Research Data Management (RDM): File Formats

UCT Libraries Research Data Services provide guidance and support for all aspects of the data lifecycle, from planning your data management strategy during the proposal phase through preserving your data at the conclusion of your project.

Choosing File Formats

Choosing File Formats

In planning a research project, it is important that you consider which file formats you will use to store your data. In some cases, this will be dictated by the software you are using or the conventions of your discipline.
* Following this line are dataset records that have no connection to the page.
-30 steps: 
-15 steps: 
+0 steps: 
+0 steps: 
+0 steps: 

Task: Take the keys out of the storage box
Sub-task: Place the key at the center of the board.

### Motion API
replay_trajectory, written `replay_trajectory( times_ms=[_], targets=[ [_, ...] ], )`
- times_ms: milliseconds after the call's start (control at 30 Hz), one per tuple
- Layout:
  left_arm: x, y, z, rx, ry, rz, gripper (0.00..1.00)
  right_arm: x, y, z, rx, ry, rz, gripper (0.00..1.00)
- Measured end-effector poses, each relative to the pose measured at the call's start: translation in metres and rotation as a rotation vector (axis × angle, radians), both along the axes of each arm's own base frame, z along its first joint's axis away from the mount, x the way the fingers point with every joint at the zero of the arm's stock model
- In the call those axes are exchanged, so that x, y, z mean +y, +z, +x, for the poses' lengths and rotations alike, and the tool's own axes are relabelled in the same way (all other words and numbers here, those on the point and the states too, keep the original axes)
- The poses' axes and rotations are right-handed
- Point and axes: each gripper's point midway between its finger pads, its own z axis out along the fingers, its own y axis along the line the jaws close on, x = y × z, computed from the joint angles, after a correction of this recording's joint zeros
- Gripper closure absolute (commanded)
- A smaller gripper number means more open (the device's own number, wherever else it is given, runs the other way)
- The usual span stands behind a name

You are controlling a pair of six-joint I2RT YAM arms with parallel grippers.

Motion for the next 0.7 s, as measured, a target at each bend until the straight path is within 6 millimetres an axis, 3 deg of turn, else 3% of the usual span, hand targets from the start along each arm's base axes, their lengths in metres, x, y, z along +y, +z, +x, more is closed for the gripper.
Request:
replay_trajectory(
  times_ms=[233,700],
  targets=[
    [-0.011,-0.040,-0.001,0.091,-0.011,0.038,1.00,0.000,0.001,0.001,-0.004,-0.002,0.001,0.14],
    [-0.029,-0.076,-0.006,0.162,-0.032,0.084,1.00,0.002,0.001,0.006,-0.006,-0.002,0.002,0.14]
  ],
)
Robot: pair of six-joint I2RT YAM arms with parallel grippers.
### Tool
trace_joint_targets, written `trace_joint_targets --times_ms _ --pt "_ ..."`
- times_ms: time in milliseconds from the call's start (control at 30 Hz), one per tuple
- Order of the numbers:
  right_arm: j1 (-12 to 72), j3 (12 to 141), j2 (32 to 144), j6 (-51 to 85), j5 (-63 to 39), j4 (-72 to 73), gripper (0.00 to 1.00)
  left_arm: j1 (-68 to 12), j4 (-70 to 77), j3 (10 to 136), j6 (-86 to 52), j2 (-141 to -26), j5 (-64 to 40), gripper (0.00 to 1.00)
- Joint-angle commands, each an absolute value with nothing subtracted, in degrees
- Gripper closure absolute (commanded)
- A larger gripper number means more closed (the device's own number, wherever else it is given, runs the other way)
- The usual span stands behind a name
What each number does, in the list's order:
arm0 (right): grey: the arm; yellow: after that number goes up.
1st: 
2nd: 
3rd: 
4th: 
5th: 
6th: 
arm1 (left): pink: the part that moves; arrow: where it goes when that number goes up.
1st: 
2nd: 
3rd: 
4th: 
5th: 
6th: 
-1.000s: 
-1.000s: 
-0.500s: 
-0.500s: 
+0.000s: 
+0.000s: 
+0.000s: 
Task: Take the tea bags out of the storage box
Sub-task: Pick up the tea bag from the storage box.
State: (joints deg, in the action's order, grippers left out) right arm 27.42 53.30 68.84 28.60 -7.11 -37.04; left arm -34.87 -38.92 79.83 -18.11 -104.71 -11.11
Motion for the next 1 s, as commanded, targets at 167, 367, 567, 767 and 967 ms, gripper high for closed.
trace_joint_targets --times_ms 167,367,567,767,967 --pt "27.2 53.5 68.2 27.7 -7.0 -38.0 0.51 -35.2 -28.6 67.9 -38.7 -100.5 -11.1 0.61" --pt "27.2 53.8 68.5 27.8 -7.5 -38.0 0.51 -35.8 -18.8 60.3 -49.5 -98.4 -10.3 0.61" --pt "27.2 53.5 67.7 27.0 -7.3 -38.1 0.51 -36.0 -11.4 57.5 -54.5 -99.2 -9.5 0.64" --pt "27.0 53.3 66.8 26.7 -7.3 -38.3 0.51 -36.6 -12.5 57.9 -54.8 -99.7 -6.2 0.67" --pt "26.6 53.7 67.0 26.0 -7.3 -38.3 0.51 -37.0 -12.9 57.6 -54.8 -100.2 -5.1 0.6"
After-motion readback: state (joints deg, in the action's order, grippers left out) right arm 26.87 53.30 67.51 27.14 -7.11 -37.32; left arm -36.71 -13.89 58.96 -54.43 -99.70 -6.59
In other cases you may have to make a choice between several options.

These are likely to be some of the key factors in your decision-making:

  • what software and formats you or your colleagues have used in past projects
  • any discipline-specific norms (and any peer support that comes with them)
  • what software is compatible with hardware you already have
  • whether you have funding for new software
  • how you plan to analyse, sort, or store your data

But you should also consider:

  • what formats will be easiest to share with colleagues for future projects
  • what formats are at risk of obsolescence, because of new versions or their dependence on particular software
  • what formats will allow to open and read your data in the future
  • what formats will be the easiest to annotate with metadata so that you and others can interpret them days, months, or years in the future

In some cases, it might be the best to use one format for data collection and analysis, and converting your data to another format for archiving once your project is complete.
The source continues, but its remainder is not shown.